Freitag, 12. April 2013

Ganz wichtig, deshalb habe ich auch nichts organisiert...


Der junge Mann  im ICE hämmert wie wild auf seinen Laptop ein. Seine Wangen sind gerötet, seine Haare fliegen, wie gebannt starrt er auf den Bildschirm. Scheinbar muss er bis zum nächsten Bahnhof, Kassel-Wilhelmshöhe, eine wichtige Sache fertig haben. Dummerweise sitzt er auf einem Platz, der ab Frankfurt, das wir gerade verlassen haben, reserviert ist, und zwar für mich. Ich tippe dem Herrn auf die Schulter: „Entschuldigen Sie, aber der Platz ist reserviert.“  Zwei tiefblauge Augen starren mich an: „Das geht nicht. Ich muss arbeiten.“ Ich entgegne, ich müsse auch arbeiten, deshalb hätte ich mir ja einen Platz mit Tisch besorgt.  Der junge Mann streicht sich eine blonde Strähne aus der Stirn und beginnt ein Lamento: Er müsse dieses Dokument um 12.00 in Kassel präsentieren und er habe fest mit der Arbeitszeit im Zug gerechnet, sein Chef werde ihn abmahnen, wenn er es nicht fertig habe, es ginge um sehr viel, es ginge sozusagen um Tod und Leben. „Wenn es so wichtig ist“, und damit beginne ich langsam, ihn von seinem – pardon, von meinem – Sitz zu ziehen, „wenn es so wichtig ist und um Tod und Leben geht, warum hast du dann nicht RESERVIERT?“ Der Jüngling schluchzt leise vor sich hin, weiss aber darauf auch keine Antwort. „Jetzt lassen Sie den armen Menschen doch sitzen!“, mischt sich eine Dame ein, „wenn er unbedingt arbeiten muss.“ „Ja, es geht doch um Tod und Leben.“ Ich hole den Schaffner, der den Typ von meinem Platz entfernt und unter feindlichsten Blicken der Umsitzenden  beginne ich zu arbeiten: Schaut mal, dieses arrogante Schwein, das die Notlage des Anderen nicht sieht.
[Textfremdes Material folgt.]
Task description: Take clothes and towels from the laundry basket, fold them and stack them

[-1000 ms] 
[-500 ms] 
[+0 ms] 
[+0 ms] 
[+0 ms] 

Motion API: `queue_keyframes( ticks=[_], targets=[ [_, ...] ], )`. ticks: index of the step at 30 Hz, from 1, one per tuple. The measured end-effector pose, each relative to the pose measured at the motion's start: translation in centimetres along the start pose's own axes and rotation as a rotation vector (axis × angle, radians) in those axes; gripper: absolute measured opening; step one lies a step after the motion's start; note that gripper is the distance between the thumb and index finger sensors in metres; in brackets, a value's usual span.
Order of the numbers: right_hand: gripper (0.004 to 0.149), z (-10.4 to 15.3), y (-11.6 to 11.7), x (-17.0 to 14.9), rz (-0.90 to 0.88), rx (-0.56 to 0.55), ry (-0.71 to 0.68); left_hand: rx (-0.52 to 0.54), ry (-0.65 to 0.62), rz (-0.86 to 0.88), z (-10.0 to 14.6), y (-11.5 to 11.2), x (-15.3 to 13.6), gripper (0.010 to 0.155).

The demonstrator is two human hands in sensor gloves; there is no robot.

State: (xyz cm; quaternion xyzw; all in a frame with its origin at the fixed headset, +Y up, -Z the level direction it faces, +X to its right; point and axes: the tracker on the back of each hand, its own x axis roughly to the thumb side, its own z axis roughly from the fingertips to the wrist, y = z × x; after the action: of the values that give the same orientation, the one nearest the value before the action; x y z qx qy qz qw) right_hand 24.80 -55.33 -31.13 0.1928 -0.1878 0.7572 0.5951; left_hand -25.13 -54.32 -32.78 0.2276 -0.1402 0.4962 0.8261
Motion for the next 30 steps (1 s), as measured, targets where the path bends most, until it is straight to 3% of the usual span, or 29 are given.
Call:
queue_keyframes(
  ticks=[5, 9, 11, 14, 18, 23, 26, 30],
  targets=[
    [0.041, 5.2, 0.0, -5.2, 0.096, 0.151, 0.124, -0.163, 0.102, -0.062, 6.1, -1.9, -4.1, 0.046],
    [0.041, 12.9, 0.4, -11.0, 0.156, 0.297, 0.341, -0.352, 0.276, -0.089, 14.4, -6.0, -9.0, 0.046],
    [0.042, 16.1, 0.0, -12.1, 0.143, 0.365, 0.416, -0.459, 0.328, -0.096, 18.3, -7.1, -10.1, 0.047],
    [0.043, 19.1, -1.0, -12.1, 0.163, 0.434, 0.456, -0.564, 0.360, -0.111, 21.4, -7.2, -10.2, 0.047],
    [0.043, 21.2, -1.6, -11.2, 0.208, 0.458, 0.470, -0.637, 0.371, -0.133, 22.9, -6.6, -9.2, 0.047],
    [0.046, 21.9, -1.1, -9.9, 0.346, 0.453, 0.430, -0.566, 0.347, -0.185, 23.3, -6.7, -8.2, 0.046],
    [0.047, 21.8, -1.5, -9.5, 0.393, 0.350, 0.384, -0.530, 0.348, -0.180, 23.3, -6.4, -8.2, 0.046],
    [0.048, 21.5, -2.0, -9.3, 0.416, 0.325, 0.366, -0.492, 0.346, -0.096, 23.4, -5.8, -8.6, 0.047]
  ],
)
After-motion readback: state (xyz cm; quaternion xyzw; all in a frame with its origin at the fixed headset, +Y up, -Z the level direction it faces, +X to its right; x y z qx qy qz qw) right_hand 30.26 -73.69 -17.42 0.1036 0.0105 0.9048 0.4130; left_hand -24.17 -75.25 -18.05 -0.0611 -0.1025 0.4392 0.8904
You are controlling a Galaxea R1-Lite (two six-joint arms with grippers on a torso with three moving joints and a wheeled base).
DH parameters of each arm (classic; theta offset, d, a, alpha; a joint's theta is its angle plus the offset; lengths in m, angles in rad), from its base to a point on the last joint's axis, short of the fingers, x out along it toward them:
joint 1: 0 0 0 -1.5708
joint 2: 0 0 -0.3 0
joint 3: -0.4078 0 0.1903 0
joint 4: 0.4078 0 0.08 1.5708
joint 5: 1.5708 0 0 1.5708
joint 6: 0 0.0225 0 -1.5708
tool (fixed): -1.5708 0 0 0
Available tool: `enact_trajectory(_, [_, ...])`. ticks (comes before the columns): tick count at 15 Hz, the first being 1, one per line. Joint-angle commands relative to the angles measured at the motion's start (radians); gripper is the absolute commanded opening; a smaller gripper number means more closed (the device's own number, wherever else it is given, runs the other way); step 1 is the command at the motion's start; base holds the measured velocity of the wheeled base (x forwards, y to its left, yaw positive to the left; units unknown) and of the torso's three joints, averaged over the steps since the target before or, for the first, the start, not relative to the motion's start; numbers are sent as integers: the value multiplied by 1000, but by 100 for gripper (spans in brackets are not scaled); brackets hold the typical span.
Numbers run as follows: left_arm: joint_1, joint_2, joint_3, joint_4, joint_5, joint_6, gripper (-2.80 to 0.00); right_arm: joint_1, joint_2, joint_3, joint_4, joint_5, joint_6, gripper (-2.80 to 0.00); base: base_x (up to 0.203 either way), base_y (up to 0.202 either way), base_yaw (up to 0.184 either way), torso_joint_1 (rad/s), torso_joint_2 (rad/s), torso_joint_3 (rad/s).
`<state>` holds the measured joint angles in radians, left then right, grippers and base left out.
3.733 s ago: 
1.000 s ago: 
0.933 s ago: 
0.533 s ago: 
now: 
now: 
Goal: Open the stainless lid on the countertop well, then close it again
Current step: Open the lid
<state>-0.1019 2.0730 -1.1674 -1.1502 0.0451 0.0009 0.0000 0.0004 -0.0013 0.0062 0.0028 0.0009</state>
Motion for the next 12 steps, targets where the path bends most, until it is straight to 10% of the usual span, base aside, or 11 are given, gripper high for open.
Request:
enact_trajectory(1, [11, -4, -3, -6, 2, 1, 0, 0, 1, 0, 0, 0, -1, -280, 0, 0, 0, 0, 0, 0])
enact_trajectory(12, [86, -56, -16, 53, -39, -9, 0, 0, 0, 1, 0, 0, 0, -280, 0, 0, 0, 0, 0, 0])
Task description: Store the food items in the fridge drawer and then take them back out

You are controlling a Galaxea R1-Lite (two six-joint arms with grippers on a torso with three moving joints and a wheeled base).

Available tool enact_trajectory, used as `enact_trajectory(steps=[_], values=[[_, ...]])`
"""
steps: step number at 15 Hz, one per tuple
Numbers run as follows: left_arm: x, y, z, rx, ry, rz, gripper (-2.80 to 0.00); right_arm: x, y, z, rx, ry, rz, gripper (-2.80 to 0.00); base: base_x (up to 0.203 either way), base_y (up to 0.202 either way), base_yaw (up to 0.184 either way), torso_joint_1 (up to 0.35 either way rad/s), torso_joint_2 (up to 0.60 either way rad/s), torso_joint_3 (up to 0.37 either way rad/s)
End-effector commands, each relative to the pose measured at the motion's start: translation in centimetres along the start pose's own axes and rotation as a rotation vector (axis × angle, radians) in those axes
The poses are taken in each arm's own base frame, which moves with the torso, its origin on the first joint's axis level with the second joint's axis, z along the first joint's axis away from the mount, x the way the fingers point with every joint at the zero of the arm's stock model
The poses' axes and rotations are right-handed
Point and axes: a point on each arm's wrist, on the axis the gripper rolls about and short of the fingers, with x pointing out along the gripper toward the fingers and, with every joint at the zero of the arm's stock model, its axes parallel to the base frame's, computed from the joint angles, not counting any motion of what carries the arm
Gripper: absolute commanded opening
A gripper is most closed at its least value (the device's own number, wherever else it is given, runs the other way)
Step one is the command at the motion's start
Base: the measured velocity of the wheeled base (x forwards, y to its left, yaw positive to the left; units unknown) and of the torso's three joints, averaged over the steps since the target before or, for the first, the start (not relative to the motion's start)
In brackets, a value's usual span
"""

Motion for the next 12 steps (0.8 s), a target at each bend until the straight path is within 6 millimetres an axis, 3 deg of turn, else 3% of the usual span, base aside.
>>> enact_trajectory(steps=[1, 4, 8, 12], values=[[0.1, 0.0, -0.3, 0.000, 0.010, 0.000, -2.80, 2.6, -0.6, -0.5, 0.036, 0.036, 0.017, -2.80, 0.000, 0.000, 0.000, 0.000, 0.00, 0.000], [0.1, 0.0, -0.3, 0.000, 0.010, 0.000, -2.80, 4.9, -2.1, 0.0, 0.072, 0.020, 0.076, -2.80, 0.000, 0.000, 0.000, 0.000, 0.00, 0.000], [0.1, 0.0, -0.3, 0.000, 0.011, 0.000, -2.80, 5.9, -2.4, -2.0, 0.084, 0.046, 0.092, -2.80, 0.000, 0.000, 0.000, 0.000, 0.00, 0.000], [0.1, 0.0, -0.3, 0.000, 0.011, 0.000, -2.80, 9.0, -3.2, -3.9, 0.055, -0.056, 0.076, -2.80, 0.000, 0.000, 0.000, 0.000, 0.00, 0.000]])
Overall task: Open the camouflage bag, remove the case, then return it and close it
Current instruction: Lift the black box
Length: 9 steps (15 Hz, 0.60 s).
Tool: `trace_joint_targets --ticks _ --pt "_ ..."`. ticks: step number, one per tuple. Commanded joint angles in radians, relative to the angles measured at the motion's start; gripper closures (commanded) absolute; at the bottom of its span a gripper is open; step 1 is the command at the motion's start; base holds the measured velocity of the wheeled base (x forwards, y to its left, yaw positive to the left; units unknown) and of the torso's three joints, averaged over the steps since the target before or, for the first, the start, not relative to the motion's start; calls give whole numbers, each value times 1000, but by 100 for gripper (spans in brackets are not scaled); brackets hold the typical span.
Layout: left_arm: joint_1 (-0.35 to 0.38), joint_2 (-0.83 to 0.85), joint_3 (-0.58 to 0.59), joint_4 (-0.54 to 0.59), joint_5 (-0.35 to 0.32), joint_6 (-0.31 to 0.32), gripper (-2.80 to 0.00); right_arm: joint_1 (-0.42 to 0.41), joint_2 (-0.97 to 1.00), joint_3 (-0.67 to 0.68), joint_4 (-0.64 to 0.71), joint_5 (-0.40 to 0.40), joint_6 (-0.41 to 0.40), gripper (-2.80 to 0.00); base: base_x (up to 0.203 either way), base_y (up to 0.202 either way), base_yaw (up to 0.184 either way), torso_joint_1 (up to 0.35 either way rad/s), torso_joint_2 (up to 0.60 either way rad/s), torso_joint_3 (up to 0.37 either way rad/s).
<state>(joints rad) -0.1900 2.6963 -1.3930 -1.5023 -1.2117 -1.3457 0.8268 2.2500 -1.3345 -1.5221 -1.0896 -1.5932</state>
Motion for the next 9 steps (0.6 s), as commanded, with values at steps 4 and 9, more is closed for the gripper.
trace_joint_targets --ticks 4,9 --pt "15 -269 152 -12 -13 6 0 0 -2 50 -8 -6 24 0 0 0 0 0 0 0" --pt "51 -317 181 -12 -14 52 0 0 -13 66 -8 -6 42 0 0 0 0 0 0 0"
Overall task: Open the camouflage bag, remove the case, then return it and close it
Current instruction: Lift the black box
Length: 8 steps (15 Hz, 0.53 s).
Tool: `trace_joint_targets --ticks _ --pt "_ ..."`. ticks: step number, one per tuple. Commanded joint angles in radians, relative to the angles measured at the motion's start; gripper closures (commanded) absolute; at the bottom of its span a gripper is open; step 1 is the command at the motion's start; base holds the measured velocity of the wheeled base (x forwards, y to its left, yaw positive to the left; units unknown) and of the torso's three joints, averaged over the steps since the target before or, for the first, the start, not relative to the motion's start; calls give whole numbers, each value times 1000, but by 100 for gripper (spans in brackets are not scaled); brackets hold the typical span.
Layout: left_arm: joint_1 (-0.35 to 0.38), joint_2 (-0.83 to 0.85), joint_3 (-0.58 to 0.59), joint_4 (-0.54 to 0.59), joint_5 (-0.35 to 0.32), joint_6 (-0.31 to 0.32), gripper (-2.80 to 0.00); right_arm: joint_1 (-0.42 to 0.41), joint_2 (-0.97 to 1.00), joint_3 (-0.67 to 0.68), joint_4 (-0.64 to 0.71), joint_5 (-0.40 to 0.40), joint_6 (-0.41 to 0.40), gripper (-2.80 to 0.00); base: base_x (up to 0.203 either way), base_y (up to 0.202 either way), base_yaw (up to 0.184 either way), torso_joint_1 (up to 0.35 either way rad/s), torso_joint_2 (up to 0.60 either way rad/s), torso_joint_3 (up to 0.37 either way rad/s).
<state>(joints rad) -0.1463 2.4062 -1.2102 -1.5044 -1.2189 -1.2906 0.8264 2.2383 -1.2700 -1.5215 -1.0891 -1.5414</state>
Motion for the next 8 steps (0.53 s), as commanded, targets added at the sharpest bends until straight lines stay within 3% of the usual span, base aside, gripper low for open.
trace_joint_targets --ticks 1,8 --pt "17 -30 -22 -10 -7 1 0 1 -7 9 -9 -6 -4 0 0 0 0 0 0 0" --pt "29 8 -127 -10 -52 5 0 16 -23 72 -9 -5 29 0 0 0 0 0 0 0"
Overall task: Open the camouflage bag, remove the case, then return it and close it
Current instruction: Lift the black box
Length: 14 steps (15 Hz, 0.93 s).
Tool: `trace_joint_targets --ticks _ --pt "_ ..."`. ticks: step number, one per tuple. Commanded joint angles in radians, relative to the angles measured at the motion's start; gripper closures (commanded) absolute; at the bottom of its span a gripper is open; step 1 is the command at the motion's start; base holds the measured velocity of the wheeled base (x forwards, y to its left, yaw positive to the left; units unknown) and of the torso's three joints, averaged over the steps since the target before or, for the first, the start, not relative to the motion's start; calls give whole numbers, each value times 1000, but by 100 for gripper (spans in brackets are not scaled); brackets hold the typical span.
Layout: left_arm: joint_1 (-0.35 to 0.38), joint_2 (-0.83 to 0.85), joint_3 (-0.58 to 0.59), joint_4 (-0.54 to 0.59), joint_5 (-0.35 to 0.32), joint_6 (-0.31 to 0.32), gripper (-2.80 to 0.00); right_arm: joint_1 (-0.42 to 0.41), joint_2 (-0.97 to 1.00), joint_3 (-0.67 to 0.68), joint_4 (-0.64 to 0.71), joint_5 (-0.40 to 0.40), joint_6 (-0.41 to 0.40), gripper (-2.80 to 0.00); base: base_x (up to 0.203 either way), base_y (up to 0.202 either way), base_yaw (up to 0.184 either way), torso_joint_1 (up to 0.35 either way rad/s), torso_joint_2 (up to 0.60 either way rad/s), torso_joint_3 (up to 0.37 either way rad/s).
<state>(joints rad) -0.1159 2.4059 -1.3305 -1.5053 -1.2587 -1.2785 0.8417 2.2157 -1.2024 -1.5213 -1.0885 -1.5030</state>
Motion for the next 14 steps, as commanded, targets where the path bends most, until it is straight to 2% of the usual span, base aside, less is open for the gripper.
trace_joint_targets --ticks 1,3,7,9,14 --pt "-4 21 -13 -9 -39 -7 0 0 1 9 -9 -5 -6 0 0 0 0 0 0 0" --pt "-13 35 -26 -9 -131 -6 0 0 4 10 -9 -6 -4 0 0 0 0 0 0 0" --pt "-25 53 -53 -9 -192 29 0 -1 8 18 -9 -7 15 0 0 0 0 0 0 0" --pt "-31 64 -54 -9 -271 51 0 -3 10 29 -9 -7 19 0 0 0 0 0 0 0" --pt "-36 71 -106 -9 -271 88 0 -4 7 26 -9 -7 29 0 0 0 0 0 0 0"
Der Hinweis auf die Notwendigkeit, Dringlichkeit, auf das Interesse, die Wichtigkeit, die Bedeutung verblasst ein wenig, wenn man sich vorher nicht gekümmert hat. So ist es zum Beispiel ein bisschen, nur ein bisschen komisch, dass die türkischen Medien keine Journalistenplätze bei diesem Prozess gebucht haben. Ich sage damit nicht, dass die deutschen Gerichte bezüglich Ort nicht flexibler sein könnten, aber es ist doch merkwürdig, dass eine Sache, in die sich beide Regierungen, der Botschafter und alle möglichen Institutionen einmischen, vorher scheinbar nicht so bedeutend war. Denn die Plätze wurden ja streng nach Reihenfolge vergeben. Der Hinweis darauf hätte übrigens auch von deutscher Seite kommen können, vielleicht von den Politikern, die sich jetzt so aufregen.
Ja, vielleicht hätten gerade diese Typen sich drum sorgen müssen. Wenn jetzt Schwesterwelle lamentiert, es sei international sooo bedeutend, dass ausländische Reporter kämen, hätte er halt mal in Ankara anrufen müssen. Oder kann er so was nicht? Hatte er die Rufnummer des türkischen Präsidenten, fand aber die Vorwahl nicht? Und die Mailadresse hatte er verschusselt? Und Facebook? Vielleicht nimmt er da keine türkischen Freundschaftsanfragen an? Das würde ihn als Internationalist dann auch nicht glaubhaft machen. 
Auch die Ausländerbeauftragten, Migrationskoordinatoren etc. hätten da handeln können. Kurzer Funk nach Anatolien: Da läuft was, bucht mal einen Sitzplatz.
Ich räumte dann übrigens meinen Platz doch dem jungen Mann und liess ihn arbeiten, der Druck der Mitreisenden war zu gross. Zufrieden stellte er seine Datei fertig. Und ganz leise fragte er mich beim Aussteigen: "Wie reserviert man eigentlich einen Platz? Und wer bekommt einen?" Ich musste lachen, denn das geht auch wieder einfach nach Reihenfolge. 
Es gibt, so lange es gibt.
Wer zuerst kommt, mahlt zuerst. (Ja, mit "h", das kommt von der Mühle, nicht von der Vergabe der Fresken in der Sixtinischen Kapelle, das ging unter der Hand.)
Und wer zu spät kommt, den bestraft das Leben.